▸ **EXERCISE**
In the entries that follow, find the line containing "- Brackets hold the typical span", then output exactly every line from the first through that one.

▸ **DATA LISTING**
-*-*-

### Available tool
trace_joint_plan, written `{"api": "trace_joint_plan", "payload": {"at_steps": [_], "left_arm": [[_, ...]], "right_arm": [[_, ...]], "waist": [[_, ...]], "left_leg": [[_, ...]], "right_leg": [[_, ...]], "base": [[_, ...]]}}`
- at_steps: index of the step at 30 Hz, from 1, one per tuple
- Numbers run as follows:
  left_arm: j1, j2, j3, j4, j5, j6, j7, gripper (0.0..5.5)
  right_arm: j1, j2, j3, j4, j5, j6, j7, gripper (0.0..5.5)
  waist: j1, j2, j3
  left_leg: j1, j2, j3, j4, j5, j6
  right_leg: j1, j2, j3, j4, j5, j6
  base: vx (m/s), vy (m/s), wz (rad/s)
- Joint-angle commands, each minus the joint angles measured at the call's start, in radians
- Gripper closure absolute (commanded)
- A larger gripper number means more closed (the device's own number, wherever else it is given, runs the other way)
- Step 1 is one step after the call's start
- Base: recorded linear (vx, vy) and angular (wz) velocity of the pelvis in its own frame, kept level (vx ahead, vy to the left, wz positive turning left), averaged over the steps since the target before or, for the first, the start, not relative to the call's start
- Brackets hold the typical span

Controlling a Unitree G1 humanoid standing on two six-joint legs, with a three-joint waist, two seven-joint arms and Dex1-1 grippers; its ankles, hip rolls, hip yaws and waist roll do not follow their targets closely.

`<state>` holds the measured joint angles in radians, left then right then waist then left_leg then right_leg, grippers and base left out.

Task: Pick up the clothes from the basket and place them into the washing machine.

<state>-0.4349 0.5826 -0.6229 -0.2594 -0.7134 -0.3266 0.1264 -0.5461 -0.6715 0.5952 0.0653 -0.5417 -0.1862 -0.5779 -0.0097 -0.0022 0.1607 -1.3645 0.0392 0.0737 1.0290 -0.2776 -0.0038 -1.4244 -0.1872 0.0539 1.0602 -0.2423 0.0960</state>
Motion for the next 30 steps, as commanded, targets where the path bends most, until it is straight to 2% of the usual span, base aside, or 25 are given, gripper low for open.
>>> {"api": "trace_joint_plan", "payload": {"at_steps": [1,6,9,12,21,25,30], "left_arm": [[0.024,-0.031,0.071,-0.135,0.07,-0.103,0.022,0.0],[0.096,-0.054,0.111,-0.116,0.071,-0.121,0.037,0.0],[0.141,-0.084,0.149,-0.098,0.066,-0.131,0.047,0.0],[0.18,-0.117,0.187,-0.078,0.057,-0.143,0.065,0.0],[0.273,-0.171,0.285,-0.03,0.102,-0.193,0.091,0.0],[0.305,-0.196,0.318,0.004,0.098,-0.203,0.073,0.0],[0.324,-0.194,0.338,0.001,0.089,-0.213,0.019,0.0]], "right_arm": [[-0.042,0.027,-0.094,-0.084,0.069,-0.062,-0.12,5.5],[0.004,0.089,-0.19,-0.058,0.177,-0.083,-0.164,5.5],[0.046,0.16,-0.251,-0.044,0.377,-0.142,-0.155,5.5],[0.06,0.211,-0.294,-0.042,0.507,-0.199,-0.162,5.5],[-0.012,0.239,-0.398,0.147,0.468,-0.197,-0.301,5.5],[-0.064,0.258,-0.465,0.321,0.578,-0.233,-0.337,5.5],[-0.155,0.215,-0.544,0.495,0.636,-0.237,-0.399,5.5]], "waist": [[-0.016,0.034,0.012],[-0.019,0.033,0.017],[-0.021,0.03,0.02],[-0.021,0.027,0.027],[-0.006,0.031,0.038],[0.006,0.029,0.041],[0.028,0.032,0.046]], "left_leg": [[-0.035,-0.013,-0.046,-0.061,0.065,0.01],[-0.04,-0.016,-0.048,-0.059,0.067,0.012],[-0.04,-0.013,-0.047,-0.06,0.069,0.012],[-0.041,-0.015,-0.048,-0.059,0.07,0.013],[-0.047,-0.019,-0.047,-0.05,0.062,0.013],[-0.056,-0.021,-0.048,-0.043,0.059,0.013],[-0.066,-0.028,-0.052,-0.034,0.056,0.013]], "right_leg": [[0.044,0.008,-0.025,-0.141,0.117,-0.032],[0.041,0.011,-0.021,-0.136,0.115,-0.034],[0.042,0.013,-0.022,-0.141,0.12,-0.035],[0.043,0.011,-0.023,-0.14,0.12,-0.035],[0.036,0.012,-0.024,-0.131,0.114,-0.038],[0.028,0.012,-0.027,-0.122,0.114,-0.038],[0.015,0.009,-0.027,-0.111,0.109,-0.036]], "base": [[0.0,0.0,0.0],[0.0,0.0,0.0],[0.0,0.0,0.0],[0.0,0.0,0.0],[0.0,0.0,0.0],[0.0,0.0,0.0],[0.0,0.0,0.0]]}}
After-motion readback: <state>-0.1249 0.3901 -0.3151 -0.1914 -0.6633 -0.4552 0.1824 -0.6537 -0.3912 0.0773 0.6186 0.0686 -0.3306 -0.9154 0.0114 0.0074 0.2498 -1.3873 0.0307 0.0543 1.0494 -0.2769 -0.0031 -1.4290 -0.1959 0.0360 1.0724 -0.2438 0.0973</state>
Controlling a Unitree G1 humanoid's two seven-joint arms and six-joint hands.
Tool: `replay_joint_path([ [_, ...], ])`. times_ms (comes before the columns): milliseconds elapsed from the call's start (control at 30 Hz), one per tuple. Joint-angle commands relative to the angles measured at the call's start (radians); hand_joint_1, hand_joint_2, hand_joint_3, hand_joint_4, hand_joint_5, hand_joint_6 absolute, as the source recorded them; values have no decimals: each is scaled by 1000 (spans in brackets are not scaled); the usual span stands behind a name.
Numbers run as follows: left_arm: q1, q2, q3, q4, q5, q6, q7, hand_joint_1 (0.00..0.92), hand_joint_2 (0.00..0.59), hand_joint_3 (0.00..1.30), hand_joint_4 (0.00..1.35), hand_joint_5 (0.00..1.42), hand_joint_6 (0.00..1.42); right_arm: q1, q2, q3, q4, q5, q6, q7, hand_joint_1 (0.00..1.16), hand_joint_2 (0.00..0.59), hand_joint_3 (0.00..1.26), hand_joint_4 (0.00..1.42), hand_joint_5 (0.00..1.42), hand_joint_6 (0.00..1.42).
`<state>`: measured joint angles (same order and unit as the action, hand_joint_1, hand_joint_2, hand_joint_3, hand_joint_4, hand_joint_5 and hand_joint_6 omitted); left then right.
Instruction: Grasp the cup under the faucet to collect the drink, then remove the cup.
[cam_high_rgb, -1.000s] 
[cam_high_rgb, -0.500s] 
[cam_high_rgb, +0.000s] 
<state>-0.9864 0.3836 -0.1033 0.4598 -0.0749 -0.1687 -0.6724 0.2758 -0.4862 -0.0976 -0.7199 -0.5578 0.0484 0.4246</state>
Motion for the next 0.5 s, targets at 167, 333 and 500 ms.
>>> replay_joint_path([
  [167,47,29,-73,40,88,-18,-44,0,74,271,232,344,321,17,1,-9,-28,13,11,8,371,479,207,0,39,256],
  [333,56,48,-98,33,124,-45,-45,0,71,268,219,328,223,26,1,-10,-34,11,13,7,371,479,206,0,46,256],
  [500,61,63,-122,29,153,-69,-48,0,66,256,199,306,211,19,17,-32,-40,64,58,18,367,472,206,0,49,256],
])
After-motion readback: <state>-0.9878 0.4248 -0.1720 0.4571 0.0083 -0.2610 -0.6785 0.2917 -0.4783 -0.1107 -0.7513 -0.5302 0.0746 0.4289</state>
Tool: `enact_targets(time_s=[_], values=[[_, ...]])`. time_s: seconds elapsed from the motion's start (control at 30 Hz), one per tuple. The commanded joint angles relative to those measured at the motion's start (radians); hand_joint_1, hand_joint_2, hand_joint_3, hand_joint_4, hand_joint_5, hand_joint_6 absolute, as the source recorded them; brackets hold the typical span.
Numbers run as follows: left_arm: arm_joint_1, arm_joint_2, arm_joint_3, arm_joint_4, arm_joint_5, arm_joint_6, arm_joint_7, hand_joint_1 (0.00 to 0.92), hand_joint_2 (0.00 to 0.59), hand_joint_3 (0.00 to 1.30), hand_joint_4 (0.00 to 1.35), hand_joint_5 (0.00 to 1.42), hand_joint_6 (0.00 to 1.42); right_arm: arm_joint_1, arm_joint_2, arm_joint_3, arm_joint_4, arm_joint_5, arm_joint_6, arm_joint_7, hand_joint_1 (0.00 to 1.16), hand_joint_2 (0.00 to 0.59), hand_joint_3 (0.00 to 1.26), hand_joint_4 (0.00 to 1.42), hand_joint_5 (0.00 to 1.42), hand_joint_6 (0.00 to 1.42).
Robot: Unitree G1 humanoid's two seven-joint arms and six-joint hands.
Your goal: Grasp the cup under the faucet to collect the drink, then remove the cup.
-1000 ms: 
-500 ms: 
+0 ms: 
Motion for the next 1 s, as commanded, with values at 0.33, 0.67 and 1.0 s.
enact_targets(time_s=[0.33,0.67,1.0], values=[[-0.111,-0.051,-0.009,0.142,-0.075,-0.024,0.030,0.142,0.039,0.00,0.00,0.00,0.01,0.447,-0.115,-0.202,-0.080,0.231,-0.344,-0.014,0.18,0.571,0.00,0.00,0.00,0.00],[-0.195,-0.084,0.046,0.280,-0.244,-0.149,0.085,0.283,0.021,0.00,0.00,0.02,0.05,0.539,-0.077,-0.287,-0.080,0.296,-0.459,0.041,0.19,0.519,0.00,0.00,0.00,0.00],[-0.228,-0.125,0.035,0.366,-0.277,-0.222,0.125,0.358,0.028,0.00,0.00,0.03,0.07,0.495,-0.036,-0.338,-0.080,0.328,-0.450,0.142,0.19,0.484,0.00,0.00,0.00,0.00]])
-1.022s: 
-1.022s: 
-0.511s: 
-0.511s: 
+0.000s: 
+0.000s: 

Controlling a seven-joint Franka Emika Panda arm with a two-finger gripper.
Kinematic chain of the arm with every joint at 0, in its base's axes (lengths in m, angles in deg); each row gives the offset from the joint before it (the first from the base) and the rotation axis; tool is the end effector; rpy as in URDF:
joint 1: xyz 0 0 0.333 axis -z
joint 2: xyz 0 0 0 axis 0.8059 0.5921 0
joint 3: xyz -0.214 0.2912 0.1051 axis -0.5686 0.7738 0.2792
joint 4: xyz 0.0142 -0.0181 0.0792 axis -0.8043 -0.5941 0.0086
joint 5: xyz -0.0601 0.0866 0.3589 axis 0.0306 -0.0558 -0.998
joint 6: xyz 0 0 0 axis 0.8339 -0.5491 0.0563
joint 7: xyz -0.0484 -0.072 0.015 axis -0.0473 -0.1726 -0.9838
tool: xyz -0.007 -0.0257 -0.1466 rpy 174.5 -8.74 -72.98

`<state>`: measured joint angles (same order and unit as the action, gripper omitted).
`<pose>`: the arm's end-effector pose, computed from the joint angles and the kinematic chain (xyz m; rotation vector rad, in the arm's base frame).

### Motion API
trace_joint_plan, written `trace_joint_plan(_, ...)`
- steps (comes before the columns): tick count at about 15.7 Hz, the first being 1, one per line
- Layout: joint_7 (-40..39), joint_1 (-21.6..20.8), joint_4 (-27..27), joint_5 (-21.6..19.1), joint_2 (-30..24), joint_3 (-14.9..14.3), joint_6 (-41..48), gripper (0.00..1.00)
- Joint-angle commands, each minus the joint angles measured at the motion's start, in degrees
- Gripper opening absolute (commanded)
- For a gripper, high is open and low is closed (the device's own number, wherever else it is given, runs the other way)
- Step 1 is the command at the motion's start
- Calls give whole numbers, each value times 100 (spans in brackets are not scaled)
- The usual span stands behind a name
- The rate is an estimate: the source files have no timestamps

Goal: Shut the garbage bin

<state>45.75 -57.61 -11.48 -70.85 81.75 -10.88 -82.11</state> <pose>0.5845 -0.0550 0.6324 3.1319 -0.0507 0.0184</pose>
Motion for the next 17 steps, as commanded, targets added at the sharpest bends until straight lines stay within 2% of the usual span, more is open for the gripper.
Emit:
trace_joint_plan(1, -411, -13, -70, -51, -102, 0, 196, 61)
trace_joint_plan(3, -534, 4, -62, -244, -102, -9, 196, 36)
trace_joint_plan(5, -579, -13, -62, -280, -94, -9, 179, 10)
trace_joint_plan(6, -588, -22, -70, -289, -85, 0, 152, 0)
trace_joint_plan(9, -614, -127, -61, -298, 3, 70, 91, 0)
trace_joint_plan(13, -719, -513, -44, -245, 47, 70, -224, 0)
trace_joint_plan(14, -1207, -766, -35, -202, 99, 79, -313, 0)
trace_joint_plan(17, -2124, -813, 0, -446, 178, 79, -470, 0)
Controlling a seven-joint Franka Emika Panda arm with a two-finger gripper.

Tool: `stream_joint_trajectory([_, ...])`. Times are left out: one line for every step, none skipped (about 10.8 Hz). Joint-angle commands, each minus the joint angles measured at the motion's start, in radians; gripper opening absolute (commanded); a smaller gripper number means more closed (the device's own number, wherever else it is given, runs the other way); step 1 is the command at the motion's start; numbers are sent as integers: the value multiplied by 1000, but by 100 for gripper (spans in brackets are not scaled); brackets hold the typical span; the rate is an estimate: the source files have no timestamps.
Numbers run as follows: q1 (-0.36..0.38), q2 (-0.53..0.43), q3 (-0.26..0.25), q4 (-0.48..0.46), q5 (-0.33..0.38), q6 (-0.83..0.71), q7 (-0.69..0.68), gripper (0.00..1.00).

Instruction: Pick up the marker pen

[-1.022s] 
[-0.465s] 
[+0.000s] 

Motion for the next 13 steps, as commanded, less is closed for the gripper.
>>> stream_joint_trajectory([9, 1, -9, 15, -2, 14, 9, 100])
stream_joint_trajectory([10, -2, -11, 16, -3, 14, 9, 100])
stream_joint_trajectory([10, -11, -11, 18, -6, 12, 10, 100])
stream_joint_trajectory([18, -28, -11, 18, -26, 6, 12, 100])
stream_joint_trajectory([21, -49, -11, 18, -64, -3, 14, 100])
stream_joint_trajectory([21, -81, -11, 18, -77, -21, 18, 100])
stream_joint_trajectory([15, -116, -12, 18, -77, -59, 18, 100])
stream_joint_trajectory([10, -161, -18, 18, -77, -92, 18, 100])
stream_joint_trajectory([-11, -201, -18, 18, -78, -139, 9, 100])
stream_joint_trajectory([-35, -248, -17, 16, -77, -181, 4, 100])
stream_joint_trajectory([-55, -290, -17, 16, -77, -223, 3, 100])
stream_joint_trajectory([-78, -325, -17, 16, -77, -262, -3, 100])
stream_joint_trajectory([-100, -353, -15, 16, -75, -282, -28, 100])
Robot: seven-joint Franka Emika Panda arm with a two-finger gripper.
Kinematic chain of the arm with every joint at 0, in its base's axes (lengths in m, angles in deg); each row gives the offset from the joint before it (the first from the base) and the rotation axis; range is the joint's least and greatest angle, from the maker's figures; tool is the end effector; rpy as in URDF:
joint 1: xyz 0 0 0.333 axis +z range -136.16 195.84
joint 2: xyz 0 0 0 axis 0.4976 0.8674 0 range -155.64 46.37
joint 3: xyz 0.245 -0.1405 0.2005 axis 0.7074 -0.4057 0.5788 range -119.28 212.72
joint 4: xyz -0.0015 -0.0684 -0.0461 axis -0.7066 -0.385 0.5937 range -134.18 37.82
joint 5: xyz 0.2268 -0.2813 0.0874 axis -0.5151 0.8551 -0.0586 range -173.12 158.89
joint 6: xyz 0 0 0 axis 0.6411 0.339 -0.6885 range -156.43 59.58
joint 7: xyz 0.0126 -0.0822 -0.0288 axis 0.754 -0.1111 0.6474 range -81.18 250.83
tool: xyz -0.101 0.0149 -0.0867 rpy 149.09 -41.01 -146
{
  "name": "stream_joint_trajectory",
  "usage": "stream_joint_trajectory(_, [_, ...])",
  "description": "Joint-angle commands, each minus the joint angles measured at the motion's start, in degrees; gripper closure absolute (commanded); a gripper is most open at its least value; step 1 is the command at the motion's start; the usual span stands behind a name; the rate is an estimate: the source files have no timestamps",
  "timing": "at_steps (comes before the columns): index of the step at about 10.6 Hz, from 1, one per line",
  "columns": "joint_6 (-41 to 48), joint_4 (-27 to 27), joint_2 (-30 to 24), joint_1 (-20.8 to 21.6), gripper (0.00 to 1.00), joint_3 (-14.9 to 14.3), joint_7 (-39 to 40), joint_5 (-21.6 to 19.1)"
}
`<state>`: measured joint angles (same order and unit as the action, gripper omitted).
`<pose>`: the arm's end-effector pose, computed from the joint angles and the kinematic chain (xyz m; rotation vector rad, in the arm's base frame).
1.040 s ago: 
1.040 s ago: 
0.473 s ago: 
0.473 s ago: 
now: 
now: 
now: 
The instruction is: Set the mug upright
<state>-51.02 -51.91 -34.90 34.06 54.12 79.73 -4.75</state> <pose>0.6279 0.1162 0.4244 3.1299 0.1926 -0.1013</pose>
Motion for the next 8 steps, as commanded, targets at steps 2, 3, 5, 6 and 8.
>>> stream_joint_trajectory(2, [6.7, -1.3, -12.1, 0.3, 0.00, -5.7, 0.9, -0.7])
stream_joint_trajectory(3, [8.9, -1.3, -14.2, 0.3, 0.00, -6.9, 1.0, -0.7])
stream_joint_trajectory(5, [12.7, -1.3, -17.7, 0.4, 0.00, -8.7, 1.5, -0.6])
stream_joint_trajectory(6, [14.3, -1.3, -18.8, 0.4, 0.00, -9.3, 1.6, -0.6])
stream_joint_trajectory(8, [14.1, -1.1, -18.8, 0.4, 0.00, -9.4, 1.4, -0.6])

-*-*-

▸ **EXPECTED OUTPUT**
### Available tool
trace_joint_plan, written `{"api": "trace_joint_plan", "payload": {"at_steps": [_], "left_arm": [[_, ...]], "right_arm": [[_, ...]], "waist": [[_, ...]], "left_leg": [[_, ...]], "right_leg": [[_, ...]], "base": [[_, ...]]}}`
- at_steps: index of the step at 30 Hz, from 1, one per tuple
- Numbers run as follows:
  left_arm: j1, j2, j3, j4, j5, j6, j7, gripper (0.0..5.5)
  right_arm: j1, j2, j3, j4, j5, j6, j7, gripper (0.0..5.5)
  waist: j1, j2, j3
  left_leg: j1, j2, j3, j4, j5, j6
  right_leg: j1, j2, j3, j4, j5, j6
  base: vx (m/s), vy (m/s), wz (rad/s)
- Joint-angle commands, each minus the joint angles measured at the call's start, in radians
- Gripper closure absolute (commanded)
- A larger gripper number means more closed (the device's own number, wherever else it is given, runs the other way)
- Step 1 is one step after the call's start
- Base: recorded linear (vx, vy) and angular (wz) velocity of the pelvis in its own frame, kept level (vx ahead, vy to the left, wz positive turning left), averaged over the steps since the target before or, for the first, the start, not relative to the call's start
- Brackets hold the typical span

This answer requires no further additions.